__ABOUT THIS TASK__. Filter the entries down to the lines containing "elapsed", and copy those lines.
*** Opening of EXTRACTED DATA ***
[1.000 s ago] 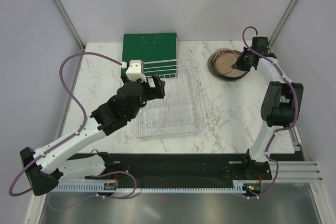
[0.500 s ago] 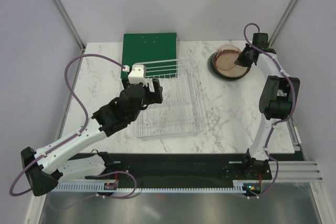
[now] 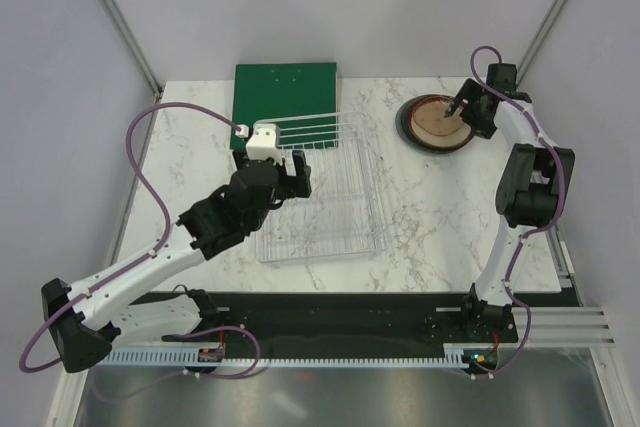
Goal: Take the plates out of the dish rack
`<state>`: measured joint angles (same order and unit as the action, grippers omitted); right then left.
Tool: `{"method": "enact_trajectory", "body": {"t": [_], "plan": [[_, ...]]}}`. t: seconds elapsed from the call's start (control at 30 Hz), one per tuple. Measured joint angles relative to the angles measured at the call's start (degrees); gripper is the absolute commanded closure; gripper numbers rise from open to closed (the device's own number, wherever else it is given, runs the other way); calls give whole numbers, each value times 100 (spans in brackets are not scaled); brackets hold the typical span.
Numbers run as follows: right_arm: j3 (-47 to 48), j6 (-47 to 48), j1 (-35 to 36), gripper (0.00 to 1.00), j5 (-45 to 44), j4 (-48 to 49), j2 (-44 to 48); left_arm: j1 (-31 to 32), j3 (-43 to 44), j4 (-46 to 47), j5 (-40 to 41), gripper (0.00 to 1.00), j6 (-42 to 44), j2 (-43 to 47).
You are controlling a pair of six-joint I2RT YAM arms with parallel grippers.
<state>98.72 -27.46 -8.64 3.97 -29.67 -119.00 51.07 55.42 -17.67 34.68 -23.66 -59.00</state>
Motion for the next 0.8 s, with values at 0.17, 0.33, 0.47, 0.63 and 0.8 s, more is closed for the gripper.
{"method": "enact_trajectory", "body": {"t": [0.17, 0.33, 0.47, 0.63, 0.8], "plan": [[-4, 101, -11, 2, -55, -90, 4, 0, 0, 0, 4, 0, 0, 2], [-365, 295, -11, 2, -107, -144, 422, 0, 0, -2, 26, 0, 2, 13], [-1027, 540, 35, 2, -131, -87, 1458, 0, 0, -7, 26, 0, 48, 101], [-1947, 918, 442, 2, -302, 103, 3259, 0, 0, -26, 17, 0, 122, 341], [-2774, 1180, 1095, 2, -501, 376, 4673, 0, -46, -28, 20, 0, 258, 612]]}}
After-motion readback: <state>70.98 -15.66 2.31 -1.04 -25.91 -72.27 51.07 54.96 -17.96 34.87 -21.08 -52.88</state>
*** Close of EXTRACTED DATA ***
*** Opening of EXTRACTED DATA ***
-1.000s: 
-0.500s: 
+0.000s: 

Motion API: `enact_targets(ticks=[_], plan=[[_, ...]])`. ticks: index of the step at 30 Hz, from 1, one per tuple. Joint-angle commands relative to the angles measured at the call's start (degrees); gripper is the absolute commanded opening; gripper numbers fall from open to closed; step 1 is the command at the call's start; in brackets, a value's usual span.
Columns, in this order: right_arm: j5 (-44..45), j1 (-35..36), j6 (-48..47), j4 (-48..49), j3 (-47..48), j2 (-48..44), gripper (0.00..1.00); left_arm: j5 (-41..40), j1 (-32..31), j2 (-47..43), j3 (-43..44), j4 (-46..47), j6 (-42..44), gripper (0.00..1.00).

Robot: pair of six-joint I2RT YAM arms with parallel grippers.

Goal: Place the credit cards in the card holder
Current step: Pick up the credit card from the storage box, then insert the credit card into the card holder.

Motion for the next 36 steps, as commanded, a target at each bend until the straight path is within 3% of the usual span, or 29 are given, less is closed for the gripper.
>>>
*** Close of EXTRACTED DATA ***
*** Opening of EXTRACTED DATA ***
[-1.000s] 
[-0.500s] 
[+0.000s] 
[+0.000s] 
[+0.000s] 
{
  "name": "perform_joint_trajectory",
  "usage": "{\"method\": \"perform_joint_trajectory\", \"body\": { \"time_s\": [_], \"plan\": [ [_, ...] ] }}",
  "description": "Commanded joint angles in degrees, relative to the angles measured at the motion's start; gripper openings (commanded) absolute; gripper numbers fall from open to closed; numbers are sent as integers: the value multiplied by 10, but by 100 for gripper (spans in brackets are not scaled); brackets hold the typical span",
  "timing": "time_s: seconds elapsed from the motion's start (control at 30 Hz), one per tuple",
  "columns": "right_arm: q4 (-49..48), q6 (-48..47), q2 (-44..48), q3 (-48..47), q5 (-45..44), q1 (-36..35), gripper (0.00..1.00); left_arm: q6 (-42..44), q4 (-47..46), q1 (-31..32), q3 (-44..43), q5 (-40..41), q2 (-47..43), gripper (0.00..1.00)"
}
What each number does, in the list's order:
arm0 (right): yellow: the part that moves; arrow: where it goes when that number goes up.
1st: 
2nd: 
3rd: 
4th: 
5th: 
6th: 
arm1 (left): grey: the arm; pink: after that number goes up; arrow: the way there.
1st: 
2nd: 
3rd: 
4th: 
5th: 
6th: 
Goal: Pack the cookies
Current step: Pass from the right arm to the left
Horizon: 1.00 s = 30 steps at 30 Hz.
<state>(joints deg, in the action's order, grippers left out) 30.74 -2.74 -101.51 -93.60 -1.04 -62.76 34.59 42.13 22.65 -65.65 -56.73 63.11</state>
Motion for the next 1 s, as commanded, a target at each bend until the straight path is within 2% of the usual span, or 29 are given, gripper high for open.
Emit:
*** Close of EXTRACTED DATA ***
__TASK OUTPUT__.
Tool: `{"method": "enact_trajectory", "body": {"t": [_], "plan": [[_, ...]]}}`. t: seconds elapsed from the call's start (control at 30 Hz), one per tuple. Measured joint angles relative to the angles measured at the call's start (degrees); gripper is the absolute commanded closure; gripper numbers rise from open to closed (the device's own number, wherever else it is given, runs the other way); calls give whole numbers, each value times 100 (spans in brackets are not scaled); brackets hold the typical span.
  "timing": "time_s: seconds elapsed from the motion's start (control at 30 Hz), one per tuple",

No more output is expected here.